Clinton, who has taught at Harvard, Brown and Wesleyan, uses her vast knowledge of the south to contextualize Tubman's remarkable life. Despite frequent seizures and constant headaches that she suffered after white slave owner threw a large rock at her, Tubman strategized with both Frederick Douglas and John Brown, then served as nurse in the Union Army (for which she never received a regular salary). With a $40,000 bounty on her head, Tubman often tried to avoid detection by dressing and acting as a very old woman. Still, she planned and essentially led several major operations, such as the freeing of slaves during the Union Army's Combahee Ferry Raid in South Carolina. In her later years, she became an ardent women's right's advocate. When a white woman asked Tubman if she thought females should have the right to vote, she replied, "I suffered enough to believe it."

"The Underground Railroad: Authentic Narratives and First-Hand Accounts" by William Still

A son of slaves himself, Still carefully recorded in his journals the stories of those he helped to freedom through the Underground Railroad. Among the incredible and heartrending stories, one escapee Still interviewed turned out to be his own brother. When the Civil War ended, he added newspaper articles, legal documents and letters to augment his narrative. It survives as one the few firsthand accounts of the period, and among only handful of records of slaves' thoughts and feelings about their owners.

"Bound for Canaan: The Epic Story of the Underground Railroad, America's First Civil Rights Movement" by Fergus Bordewich

Saints are often complicated people, Bordewich reveals. Workers on the Underground Railroad included religious zealots, political radicals and even racists. Bordewich portrays the complexity and contradictions of many individuals and groups such as the slave-holding Native Americans and the abolitionists who were also segregationists. The author does not neglect well-known figures such as Tubman, but also details the lives of the lesser known, such David Ruggles who opened the first African-American bookstore in the United States.

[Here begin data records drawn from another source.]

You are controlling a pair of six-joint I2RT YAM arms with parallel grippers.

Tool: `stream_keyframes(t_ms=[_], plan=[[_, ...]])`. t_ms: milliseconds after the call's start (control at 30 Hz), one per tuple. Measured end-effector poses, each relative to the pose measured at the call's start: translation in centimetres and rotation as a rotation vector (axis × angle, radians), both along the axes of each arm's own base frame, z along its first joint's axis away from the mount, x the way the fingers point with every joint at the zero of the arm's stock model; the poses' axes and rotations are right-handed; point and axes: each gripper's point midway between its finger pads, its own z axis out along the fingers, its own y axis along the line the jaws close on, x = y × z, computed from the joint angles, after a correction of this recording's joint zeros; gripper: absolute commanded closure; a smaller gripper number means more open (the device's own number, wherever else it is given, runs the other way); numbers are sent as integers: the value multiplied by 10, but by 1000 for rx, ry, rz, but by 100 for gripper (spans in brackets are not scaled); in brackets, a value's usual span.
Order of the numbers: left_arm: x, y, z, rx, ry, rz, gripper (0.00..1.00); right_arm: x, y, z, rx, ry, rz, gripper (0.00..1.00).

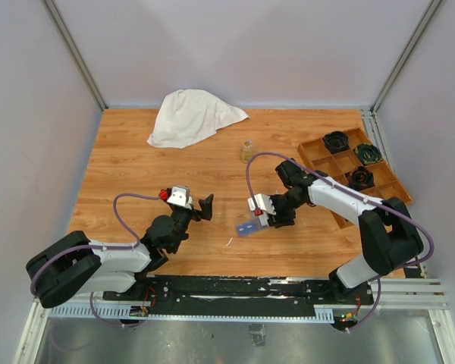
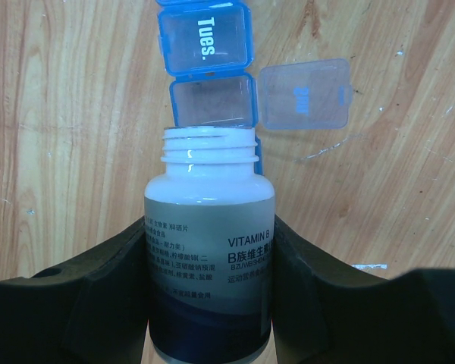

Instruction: Sort the pills into containers

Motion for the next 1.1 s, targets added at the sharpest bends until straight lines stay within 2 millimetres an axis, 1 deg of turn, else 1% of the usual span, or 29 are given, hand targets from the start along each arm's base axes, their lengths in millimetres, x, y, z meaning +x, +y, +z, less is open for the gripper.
stream_keyframes(t_ms=[367, 1100], plan=[[1, -1, 2, -4, -3, 0, 1, -2, 0, -2, -41, -13, 0, 99], [1, -1, -1, 4, 3, 0, 1, 3, 3, 1, -89, -45, -7, 100]])
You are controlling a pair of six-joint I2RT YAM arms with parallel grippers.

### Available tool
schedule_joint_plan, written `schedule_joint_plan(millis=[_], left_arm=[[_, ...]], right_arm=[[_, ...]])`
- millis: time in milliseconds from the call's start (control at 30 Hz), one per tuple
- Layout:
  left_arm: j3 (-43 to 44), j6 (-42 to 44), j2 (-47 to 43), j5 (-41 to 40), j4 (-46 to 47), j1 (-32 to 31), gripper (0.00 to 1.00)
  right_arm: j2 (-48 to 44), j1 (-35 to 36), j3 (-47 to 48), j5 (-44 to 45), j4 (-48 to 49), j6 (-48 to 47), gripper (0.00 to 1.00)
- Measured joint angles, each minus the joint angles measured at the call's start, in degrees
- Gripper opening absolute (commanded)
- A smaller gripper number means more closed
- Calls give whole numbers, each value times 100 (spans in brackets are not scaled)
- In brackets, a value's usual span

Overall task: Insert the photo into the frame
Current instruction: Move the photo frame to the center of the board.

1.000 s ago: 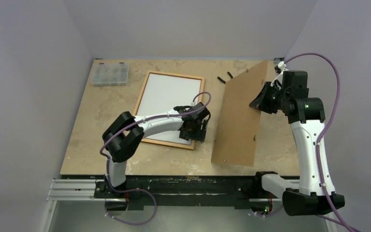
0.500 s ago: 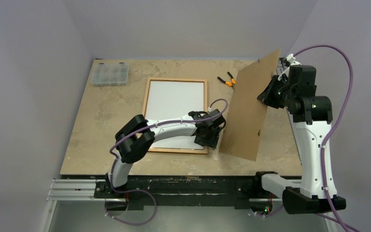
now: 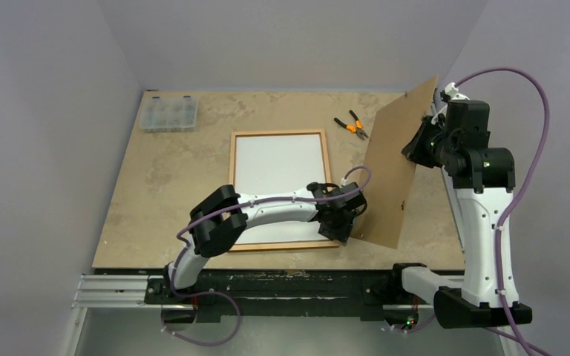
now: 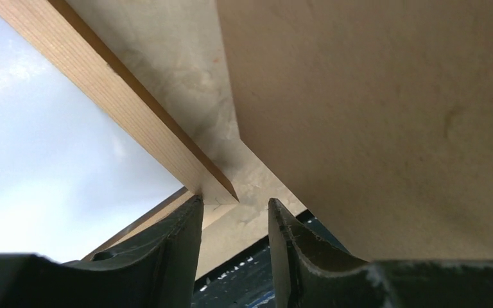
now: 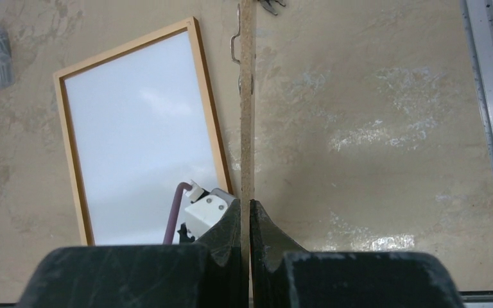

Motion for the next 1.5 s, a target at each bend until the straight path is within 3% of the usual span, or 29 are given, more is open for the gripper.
schedule_joint_plan(millis=[300, 567, 767, 933, 1500], left_arm=[[37, -151, 13, 291, 0, -212, 34], [-348, -184, -52, 444, 166, -251, 49], [-990, -214, -754, 448, 636, -87, 52], [-1045, -199, -1119, 267, 820, 166, 53], [-216, -116, 7, -66, 304, 109, 47]], right_arm=[[0, 0, 299, 219, -85, -87, 0], [0, 0, 304, 254, -203, -125, 0], [-2, 0, 291, 247, -197, -125, 0], [-4, 0, 177, 247, -188, -125, 0], [-4, 0, 131, 743, -219, -168, 0]])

"Hidden In Plain View: A Secret Story of Quilts and The Underground Railroad" by Jacqueline Tobin and Raymond G. Dobard

Sewn into slaves' quilts -- right under the noses of their masters -- was the secret code of the Underground Railroad. Knot and stitch patterns woven among images of log cabins and wagon wheels could be read like maps. They aided hundreds, if not thousands, of slaves in their escape to freedom. Remarkably, the authors found living Americans, such as quilt-maker Ozella McDaniels, who could still read these thread and fabric hieroglyphics. For generations, the language and the skill had been passed down mother to daughter, and Tobin and Dobard's combination history and dictionary makes quilt reading accessible to all.